Segment Start: Record excerpts

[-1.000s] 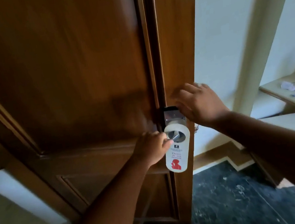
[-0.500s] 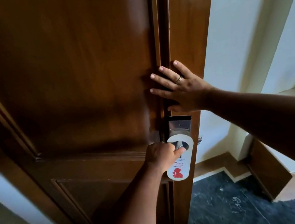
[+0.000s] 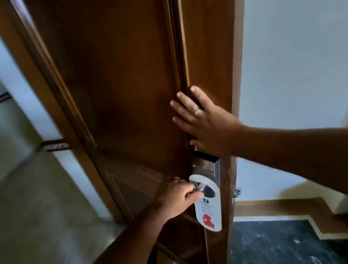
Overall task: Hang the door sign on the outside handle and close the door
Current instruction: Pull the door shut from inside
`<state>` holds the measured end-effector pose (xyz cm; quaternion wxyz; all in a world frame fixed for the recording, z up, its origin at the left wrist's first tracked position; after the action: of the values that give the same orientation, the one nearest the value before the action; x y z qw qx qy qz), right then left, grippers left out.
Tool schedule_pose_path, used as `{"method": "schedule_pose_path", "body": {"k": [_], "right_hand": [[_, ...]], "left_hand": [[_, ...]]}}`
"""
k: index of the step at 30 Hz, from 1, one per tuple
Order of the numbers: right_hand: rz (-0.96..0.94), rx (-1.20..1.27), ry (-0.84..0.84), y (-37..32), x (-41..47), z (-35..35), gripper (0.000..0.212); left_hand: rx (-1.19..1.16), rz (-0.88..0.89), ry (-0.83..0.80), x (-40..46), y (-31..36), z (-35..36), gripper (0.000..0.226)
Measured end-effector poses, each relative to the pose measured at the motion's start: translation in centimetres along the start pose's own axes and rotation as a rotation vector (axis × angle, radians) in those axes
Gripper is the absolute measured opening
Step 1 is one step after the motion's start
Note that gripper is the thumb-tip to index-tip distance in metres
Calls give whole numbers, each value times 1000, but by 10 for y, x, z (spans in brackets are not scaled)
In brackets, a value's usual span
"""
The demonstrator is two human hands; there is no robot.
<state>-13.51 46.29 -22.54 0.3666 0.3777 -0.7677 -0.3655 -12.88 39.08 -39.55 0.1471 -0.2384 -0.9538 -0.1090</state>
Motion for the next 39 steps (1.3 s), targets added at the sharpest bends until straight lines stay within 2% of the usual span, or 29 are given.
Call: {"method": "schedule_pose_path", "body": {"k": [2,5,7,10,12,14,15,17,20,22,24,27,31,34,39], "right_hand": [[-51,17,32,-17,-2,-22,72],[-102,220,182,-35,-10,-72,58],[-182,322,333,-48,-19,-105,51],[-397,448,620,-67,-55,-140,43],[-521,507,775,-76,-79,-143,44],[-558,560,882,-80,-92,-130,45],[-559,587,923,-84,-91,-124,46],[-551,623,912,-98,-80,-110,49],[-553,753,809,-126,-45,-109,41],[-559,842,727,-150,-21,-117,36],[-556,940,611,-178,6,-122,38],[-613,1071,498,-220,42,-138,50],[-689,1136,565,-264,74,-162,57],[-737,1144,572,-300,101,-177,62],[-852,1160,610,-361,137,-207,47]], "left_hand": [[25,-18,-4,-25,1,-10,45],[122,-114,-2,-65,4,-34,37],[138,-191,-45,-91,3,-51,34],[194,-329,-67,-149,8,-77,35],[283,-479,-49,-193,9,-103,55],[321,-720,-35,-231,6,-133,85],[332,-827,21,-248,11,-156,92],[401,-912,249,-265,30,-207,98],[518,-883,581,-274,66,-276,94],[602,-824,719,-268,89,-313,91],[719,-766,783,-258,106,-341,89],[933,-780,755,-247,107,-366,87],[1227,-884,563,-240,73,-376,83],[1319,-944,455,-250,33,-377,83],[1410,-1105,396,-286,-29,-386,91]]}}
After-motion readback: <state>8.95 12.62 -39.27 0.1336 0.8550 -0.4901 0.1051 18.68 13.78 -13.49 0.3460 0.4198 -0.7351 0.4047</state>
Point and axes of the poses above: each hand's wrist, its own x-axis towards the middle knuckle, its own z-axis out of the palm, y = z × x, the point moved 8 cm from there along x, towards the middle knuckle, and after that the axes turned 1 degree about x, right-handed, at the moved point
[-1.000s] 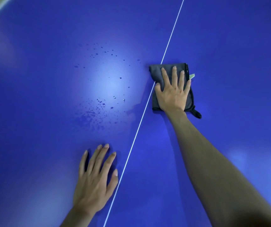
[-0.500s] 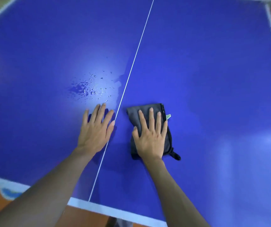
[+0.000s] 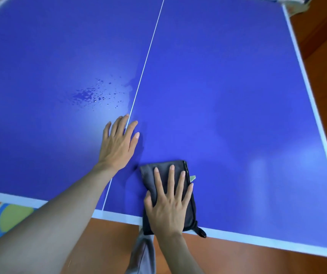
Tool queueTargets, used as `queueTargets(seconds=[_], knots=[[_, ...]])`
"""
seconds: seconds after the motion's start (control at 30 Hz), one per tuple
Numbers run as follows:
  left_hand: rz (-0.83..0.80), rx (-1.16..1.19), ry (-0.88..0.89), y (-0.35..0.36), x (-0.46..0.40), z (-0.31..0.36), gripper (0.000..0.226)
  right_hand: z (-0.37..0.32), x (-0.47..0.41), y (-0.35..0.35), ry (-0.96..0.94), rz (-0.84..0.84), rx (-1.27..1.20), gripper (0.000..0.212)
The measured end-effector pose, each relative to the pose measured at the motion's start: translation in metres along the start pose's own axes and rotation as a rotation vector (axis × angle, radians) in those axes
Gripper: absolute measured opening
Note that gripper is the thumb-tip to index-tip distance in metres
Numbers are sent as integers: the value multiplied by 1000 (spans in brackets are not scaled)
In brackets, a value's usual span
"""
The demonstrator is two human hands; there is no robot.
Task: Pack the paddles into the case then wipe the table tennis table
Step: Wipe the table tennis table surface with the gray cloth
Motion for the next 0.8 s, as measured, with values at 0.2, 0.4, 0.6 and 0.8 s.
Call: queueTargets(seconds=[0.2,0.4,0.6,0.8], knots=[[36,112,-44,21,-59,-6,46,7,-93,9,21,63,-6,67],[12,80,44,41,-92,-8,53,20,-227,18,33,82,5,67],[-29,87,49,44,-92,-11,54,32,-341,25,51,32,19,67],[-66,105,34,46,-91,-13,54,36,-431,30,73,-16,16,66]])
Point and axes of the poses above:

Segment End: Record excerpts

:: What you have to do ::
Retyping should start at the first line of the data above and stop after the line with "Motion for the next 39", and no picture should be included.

:: Problem solution ::
[-1.000s] 
[-0.500s] 
[+0.000s] 
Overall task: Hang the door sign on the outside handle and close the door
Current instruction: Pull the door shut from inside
`<state>` holds the measured end-effector pose (xyz cm; quaternion wxyz; all in a world frame fixed for the recording, z up, its origin at the left wrist's first tracked position; after the action: of the values that give the same orientation, the one nearest the value before the action; x y z qw qx qy qz), right then left, grippers left out.
Tool schedule_pose_path, used as `{"method": "schedule_pose_path", "body": {"k": [_], "right_hand": [[_, ...]], "left_hand": [[_, ...]]}}`
"""
k: index of the step at 30 Hz, from 1, one per tuple
Order of the numbers: right_hand: rz (-0.96..0.94), rx (-1.20..1.27), ry (-0.84..0.84), y (-37..32), x (-41..47), z (-35..35), gripper (0.000..0.212); left_hand: rx (-1.19..1.16), rz (-0.88..0.89), ry (-0.83..0.80), x (-40..46), y (-31..36), z (-35..36), gripper (0.000..0.226)
Measured end-effector poses, each relative to the pose measured at the motion's start: translation in centimetres along the start pose's own axes and rotation as a rotation vector (axis × angle, radians) in those axes
Gripper is the absolute measured opening
Step 1 is one step after the motion's start
Note that gripper is the thumb-tip to index-tip distance in metres
Calls give whole numbers, each value times 1000, but by 10 for y, x, z (spans in brackets are not scaled)
In brackets, a value's usual span
"""
The demonstrator is two human hands; there is no robot.
<state>-13.51 46.29 -22.54 0.3666 0.3777 -0.7677 -0.3655 -12.88 39.08 -39.55 0.1471 -0.2384 -0.9538 -0.1090</state>
Motion for the next 39 steps (1.3 s), targets added at the sharpest bends until straight lines stay within 2% of the usual span, or 29 are given.

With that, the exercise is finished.